Extract Sub from Video for Streamlit : Extract hardcoded subtitles from videos and Youtube.
Using a Streamlit interface, Youtube video download + video cropping and subtitle extraction.
Program works with machine learning, multilingual OCR toolkits, ffmpeg, a flask server, docker...
##what technology and program used
- PaddleOCR (PaddleOCR aims to create multilingual, awesome, leading, and practical OCR tools that help users train better models and apply them into practice.)
- Paddle works on docker because it requires a specific version of Linux. But a flask API is developed to make it work. You just have to launch the docker command. See the explanations about the installation.
- Videocr Extract hardcoded (burned-in) subtitles from videos using the PaddleOCR OCR engine with Python
- videocr is integrated in the flask api which is launched with the docker.

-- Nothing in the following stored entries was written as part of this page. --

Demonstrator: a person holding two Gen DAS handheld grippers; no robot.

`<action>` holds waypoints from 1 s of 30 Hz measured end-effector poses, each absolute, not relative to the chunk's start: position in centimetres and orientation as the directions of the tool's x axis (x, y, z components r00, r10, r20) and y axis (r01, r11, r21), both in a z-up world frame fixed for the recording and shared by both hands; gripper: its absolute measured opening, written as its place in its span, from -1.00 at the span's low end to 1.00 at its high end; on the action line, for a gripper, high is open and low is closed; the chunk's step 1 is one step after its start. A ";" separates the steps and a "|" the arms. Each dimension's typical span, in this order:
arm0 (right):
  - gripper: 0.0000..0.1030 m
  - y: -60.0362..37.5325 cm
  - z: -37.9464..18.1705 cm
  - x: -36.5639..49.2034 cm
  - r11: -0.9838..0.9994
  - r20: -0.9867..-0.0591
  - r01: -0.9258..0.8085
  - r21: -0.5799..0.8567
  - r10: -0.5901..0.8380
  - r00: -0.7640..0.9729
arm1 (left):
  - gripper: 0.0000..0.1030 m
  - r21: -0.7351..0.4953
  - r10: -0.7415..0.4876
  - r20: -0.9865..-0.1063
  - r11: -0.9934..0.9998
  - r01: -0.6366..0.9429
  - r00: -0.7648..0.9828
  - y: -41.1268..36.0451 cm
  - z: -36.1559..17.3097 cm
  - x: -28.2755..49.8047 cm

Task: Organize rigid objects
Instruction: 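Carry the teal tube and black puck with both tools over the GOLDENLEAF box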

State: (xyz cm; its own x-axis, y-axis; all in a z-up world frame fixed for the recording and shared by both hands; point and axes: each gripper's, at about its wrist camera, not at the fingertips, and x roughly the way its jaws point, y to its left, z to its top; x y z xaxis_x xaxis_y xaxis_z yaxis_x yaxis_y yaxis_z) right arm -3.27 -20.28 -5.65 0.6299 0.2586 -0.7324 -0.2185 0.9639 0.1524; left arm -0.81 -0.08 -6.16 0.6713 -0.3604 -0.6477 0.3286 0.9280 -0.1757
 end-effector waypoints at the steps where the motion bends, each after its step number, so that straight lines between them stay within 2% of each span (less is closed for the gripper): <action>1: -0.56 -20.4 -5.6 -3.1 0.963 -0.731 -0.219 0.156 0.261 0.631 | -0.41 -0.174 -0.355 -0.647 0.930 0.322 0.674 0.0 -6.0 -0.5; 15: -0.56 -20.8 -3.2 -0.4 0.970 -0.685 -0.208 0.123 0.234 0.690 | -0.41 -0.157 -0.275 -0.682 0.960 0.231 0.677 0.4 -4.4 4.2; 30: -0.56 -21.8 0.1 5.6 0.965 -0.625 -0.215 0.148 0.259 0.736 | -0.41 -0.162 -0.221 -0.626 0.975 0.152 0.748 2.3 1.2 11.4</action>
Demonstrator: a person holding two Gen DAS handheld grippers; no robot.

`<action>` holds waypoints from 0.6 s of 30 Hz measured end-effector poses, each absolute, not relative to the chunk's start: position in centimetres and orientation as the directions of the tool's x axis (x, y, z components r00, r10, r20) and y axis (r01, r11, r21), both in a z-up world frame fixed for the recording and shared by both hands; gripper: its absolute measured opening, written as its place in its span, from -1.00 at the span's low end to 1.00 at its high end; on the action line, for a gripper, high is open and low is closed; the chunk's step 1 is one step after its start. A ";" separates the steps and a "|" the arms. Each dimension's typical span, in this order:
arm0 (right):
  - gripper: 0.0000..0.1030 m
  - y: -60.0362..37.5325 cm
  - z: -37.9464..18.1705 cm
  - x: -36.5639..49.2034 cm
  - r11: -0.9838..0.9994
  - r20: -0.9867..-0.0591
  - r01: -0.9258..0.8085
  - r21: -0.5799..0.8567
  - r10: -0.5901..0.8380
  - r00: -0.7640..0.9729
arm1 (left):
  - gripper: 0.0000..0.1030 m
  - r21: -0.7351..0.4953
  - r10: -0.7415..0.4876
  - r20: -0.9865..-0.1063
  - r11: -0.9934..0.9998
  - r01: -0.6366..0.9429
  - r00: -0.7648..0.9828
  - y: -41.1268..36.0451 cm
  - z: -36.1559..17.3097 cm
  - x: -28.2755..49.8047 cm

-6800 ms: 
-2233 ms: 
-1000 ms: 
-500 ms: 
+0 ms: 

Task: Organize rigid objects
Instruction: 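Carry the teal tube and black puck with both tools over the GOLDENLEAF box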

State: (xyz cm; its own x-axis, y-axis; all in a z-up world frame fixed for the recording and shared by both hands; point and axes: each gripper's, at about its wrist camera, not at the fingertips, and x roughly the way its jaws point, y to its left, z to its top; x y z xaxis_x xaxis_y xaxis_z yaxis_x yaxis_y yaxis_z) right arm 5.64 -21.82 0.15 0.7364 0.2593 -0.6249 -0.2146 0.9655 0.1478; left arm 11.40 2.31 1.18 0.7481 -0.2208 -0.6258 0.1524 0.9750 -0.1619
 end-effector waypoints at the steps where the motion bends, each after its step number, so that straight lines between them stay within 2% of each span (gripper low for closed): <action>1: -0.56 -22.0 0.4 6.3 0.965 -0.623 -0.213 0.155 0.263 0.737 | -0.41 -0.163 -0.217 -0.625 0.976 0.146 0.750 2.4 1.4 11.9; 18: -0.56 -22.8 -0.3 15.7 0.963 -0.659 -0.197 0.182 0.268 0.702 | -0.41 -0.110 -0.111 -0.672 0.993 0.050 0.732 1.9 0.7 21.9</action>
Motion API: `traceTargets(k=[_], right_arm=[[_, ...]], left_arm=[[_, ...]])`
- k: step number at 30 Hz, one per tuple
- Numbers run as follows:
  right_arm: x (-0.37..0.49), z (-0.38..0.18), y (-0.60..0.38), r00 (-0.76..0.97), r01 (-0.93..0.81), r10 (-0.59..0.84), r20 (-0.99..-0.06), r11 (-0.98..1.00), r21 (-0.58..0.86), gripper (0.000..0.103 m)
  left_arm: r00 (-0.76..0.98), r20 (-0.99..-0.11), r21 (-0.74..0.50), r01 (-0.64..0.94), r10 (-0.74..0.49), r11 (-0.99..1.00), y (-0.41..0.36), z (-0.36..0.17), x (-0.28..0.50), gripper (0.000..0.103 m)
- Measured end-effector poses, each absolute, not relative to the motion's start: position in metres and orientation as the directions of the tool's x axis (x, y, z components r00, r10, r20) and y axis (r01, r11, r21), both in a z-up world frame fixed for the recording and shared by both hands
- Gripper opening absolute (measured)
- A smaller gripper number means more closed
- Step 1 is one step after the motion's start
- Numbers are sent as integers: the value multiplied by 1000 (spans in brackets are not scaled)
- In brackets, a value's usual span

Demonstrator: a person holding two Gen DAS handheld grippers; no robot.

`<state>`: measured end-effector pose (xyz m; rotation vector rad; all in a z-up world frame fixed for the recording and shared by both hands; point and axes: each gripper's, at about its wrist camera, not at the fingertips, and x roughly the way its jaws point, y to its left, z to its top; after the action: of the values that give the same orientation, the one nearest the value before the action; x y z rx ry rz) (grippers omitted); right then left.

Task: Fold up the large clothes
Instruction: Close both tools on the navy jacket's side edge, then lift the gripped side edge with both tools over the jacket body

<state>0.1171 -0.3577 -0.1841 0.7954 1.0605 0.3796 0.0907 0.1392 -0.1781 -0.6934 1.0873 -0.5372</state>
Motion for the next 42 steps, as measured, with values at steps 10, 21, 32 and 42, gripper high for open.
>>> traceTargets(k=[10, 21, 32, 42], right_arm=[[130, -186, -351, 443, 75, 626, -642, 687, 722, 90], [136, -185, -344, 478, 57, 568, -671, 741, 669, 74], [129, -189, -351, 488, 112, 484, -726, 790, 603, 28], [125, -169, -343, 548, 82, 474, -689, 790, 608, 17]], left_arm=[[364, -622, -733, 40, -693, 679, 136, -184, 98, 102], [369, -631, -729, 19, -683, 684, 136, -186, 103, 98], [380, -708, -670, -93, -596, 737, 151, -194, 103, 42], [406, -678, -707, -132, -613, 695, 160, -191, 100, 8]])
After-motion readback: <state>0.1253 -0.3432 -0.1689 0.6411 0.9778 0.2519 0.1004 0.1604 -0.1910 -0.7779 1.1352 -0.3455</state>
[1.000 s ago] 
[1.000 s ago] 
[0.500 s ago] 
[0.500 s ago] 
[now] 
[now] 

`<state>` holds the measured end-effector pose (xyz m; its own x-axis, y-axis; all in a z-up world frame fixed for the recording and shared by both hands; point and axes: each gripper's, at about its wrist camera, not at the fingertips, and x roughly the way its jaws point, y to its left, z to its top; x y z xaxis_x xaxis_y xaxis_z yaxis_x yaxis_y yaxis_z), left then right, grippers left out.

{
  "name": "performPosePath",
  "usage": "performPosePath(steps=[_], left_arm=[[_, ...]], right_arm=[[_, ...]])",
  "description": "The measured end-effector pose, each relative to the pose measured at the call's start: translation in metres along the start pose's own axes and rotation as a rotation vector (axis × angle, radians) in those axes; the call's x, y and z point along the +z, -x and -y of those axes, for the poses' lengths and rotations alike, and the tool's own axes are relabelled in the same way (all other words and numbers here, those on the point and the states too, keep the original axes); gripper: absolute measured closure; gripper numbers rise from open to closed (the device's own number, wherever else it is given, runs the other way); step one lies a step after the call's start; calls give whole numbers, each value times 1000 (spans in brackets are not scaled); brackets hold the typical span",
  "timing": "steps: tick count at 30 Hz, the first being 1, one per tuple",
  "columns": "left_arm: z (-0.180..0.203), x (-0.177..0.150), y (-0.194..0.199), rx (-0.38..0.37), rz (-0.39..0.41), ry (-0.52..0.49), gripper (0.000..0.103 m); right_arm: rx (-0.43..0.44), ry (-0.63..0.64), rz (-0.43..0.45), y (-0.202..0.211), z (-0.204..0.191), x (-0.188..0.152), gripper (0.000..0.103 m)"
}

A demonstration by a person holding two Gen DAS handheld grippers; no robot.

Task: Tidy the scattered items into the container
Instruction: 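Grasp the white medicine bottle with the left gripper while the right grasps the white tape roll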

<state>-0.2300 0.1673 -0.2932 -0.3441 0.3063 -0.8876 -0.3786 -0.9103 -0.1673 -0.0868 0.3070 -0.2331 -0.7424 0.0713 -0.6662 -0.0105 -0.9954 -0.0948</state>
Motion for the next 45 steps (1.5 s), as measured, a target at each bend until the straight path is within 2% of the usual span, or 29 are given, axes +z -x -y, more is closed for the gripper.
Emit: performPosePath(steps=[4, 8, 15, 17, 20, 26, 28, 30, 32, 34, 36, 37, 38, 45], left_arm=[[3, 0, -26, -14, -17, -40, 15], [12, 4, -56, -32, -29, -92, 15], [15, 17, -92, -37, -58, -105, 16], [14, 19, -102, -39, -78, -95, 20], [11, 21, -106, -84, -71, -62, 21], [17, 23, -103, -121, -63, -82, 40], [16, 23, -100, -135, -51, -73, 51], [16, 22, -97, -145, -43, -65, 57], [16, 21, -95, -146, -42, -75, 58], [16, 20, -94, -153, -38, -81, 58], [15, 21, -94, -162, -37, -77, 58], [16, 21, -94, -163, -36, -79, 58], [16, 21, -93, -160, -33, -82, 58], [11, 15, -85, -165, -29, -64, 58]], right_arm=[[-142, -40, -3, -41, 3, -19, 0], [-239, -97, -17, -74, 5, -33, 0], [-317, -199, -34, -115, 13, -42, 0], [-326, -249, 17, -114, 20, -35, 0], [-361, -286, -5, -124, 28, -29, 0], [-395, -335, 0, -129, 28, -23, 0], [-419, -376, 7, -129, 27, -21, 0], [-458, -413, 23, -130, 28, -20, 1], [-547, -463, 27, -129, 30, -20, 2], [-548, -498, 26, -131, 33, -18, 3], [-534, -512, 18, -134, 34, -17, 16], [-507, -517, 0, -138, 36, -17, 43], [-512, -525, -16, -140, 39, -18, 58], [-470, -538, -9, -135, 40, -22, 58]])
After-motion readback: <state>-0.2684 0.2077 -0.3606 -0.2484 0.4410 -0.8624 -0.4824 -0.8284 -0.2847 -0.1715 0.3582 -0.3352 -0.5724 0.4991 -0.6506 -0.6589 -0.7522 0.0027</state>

- Streamlit a graphical interface allows to manage all the process of file upload, Youtube video download as well as cropping and subtitle extraction.
##how to install it
Note: you must have docker and python3.7 minimum installed on your machine
sudo docker build -t your_name .
sudo docker run -p 5000:5000 --name your_name_container your_name
From there, you should have the api that handles OCR working well
cd app
pip install -r requirements.txt
streamlit run app_streamlit.py
Note: modify pip by pip3 for example depending on what you have
Streamlit server starts, you can start using the application and play with the settings.
-
filename
File name uploaded to the docker server, either a cropped video or an original video
-
lang
The language of the subtitles. (French, Chinese, English, Latin)
-
gpu
if 1 the OCR process uses the GPU (it is more powerful and faster than the CPU.
-
sim
Similarity threshold for subtitle lines.
-
conf
Confidence threshold for word predictions. Words with lower confidence than this value will be discarded.
-
start_time
andend_time
Extract subtitles from only a clip of the video. The subtitle timestamps are still calculated according to the full video length.